All Products
Search
Document Center

DataWorks:PAI DLC node

Last Updated:Jun 17, 2026

Deep Learning Containers (DLC) from Platform for AI (PAI) provides a flexible, stable, easy-to-use, and high-performance environment for distributed training. DataWorks offers a PAI DLC node that allows you to directly load DLC tasks and configure scheduling dependencies to run them periodically.

Prerequisites

  • You have authorized DataWorks to access Platform for AI (PAI).

    You can go to the authorization page to grant the required permissions in a single click. For details about the policy, see AliyunServiceRoleForDataWorksEngine. Only an Alibaba Cloud account or a RAM user with the Aliyundataworksfullaccess policy can perform this one-click authorization.

  • You have created a project directory. For more information, see Project directory.

  • You have created a PAI DLC node. For more information, see Create a node in a workflow.

Procedure

  1. On the PAI DLC node editing page, develop the task code.

    Develop task code

    You can write the DLC task code in either of the following ways based on your business requirements:

    From existing task

    Search for an existing DLC task in Platform for AI (PAI) by name and load it. After the task is loaded, the PAI DLC node editor generates the node code from the task's PAI configuration. You can then edit this code.

    image

    Note

    From scratch

    Write the task code directly in the PAI DLC node editor in DataWorks.

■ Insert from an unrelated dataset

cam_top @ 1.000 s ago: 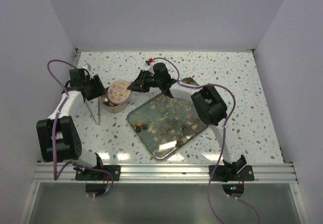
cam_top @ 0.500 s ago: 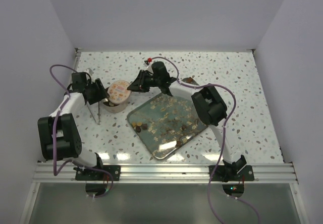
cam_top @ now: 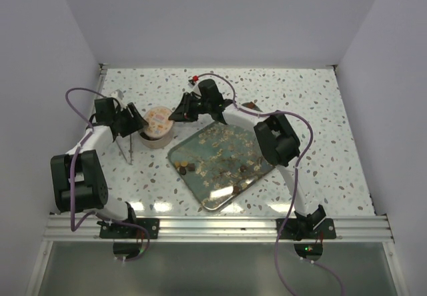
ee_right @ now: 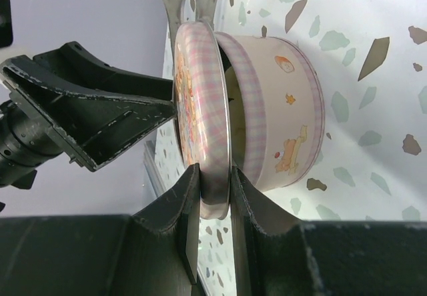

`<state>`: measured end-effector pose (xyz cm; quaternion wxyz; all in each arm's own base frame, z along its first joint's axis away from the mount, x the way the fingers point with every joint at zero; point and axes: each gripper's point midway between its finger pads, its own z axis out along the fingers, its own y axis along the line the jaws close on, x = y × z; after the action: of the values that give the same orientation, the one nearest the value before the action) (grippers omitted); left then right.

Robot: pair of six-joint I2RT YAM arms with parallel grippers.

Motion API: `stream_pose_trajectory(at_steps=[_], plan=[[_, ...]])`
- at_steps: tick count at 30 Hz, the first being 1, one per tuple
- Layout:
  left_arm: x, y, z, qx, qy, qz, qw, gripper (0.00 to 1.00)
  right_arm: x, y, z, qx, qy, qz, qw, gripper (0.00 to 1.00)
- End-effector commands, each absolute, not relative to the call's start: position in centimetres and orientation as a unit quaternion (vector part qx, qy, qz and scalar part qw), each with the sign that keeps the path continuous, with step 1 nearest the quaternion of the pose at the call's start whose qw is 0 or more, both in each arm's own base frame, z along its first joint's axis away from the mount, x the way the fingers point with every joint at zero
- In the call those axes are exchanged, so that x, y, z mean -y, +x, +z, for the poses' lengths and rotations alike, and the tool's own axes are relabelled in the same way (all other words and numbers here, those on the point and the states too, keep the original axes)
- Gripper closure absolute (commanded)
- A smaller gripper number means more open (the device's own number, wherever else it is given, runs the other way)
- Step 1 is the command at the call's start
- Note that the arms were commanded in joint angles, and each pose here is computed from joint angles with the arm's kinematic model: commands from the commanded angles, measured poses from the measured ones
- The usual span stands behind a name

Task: Pack the chocolate

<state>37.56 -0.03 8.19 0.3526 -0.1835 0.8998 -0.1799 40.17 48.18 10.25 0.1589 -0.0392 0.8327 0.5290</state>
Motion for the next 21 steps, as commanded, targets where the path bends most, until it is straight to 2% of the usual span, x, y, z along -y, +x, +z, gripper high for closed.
stream_pose_trajectory(at_steps=[1,10,21], plan=[[1.3,38.0,8.3,-0.890,-0.179,-0.219,0.357,0.38,-46.3,38.7,4.8,-0.883,-0.048,0.450,0.126,0.96],[1.8,37.7,7.7,-0.889,-0.179,-0.231,0.352,0.37,-44.2,37.5,2.1,-0.915,-0.048,0.390,0.095,0.92],[1.7,37.8,8.0,-0.888,-0.177,-0.229,0.357,0.37,-43.3,37.6,1.7,-0.927,-0.051,0.359,0.100,0.71]])
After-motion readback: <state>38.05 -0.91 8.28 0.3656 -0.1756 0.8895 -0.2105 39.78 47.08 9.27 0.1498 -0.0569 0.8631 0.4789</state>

    You can define variables by using the ${variable_name} format. Then, in the Scheduling Settings pane on the right, assign values to these variables in the Scheduling Parameters section. This allows you to pass dynamic parameters to the code for scheduled runs. For more information about how to use scheduling parameters, see Sources and expressions of scheduling parameters. The following code is an example.

    dlc submit pytorchjob \    #Submit a PyTorch job by using DLC.
        --name=test \    #The DLC task name. We recommend that you use a variable name or the DataWorks node name.
        --command='echo '\''hi'\''' \    #The command to execute. In this example, the command is echo 'hi'.
        --workspace_id=309801 \   #The workspace in which the task runs.
        --priority=1 \   #The task priority. Valid values: 1 to 9. 1 indicates the lowest priority, and 9 indicates the highest priority.
        --workers=1 \    #The number of task nodes. If this value is greater than 1, the task is a distributed task that can run concurrently on multiple nodes.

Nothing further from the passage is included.